Directions for this task = As soon as the line containing "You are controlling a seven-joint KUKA" appears in the material below, start returning lines exactly, and end with the line containing "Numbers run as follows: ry".
======== Records for this exercise ========
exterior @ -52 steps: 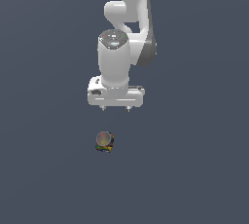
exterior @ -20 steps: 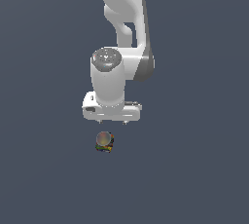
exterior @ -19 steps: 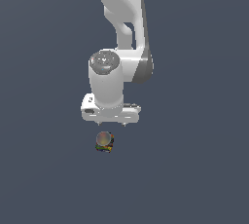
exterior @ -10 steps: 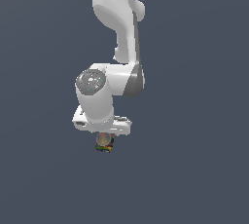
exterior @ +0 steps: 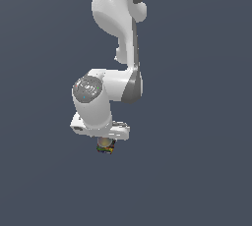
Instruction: Pick up the object and move it to a goal position.
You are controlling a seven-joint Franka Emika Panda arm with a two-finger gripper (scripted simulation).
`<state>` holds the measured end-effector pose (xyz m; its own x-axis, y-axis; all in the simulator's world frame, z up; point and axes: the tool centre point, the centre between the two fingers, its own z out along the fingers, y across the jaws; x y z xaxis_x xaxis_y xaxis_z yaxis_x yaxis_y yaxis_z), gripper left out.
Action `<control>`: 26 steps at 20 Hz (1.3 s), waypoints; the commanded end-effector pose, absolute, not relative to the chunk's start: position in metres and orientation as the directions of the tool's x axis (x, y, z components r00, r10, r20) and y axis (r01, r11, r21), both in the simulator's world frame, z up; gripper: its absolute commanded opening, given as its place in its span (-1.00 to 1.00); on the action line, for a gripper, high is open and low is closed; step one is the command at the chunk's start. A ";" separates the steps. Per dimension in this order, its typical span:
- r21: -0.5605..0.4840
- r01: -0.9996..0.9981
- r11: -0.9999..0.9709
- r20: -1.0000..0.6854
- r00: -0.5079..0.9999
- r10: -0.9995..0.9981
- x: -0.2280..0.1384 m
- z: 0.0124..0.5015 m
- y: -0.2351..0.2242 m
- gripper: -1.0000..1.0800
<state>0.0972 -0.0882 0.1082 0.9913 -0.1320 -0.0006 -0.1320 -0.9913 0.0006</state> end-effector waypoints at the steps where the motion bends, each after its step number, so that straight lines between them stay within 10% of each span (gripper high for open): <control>1: 0.001 -0.132 -0.991 0.000 0.991 -0.132 0.097 0.107 -0.088 0.92; 18: 0.000 -0.133 -0.991 0.000 0.991 -0.133 0.098 0.058 -0.088 0.92; 19: 0.000 -0.133 -0.991 0.000 0.991 -0.133 0.098 0.058 -0.088 -1.00; 26: 0.000 -0.133 -0.991 0.000 0.991 -0.133 0.098 0.058 -0.088 -1.00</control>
<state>0.0975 -0.0884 0.0571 0.9911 -0.1330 -0.0019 -0.1330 -0.9911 0.0001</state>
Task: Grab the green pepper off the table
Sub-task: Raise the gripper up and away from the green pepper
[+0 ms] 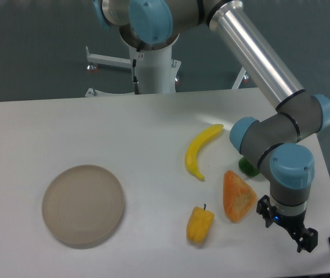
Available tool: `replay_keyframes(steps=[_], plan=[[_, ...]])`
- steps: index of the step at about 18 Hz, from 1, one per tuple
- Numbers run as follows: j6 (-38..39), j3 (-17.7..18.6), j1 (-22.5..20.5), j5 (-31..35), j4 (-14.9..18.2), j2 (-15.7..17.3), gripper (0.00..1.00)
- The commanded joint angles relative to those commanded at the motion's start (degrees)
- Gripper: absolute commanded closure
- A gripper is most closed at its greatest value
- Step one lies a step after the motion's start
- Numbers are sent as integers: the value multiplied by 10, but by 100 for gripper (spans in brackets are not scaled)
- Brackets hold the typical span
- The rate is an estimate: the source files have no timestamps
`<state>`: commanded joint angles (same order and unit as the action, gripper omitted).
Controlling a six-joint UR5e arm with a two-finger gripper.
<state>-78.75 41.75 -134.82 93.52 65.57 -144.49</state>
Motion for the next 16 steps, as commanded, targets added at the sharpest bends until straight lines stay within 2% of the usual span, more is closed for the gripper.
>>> replay_keyframes(steps=[7,11,16], plan=[[-2,10,0,-3,2,11,0],[-2,43,-10,-13,5,33,0],[-11,109,-52,-66,18,87,0]])
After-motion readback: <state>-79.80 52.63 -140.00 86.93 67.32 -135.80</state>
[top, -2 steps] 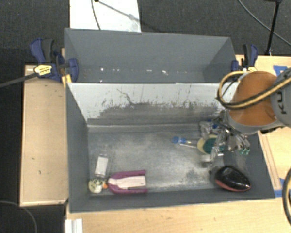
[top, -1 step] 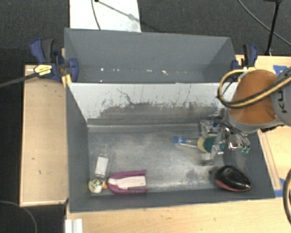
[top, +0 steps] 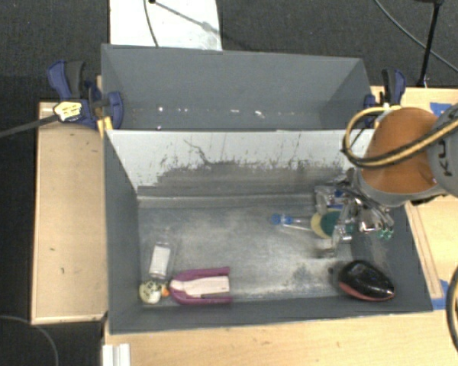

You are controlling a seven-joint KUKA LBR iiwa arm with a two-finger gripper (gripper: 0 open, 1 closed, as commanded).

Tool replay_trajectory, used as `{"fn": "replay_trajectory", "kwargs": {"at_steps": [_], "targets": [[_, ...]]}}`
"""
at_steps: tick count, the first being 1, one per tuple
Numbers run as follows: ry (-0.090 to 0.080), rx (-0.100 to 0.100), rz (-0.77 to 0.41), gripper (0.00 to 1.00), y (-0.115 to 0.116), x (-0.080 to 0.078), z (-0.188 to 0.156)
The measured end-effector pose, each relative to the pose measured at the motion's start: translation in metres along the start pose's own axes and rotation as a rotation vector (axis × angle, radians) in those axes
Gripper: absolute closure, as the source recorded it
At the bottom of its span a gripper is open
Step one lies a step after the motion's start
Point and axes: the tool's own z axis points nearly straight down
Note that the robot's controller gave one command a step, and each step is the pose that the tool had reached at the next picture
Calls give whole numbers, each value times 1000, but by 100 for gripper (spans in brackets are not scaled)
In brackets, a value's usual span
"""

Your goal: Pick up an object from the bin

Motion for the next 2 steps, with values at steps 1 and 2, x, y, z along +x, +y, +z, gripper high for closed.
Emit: {"fn": "replay_trajectory", "kwargs": {"at_steps": [1,2], "targets": [[11,-4,176,0,-13,2,3],[2,-6,172,0,-11,-1,0]]}}
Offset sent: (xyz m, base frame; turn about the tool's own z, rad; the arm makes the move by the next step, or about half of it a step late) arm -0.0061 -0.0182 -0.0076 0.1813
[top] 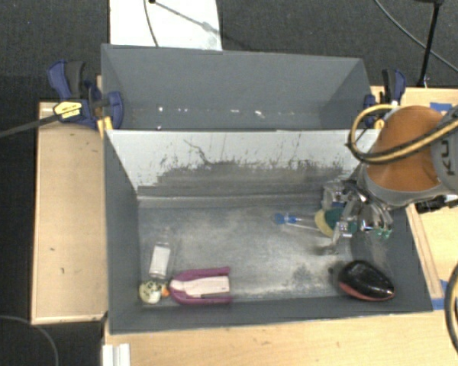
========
Problem solution =
You are controlling a seven-joint KUKA LBR iiwa arm with a two-finger gripper (gripper: 0 open, 1 closed, as commanded).

Tool replay_trajectory, used as `{"fn": "replay_trajectory", "kwargs": {"at_steps": [_], "targets": [[_, ...]]}}`
"""
at_steps: tick count, the first being 1, one per tuple
Numbers run as follows: ry (-0.090 to 0.080), rx (-0.100 to 0.100), rz (-0.77 to 0.41), gripper (0.00 to 1.00), y (-0.115 to 0.116), x (-0.080 to 0.078), z (-0.188 to 0.156)

What this exercise required has been given in full.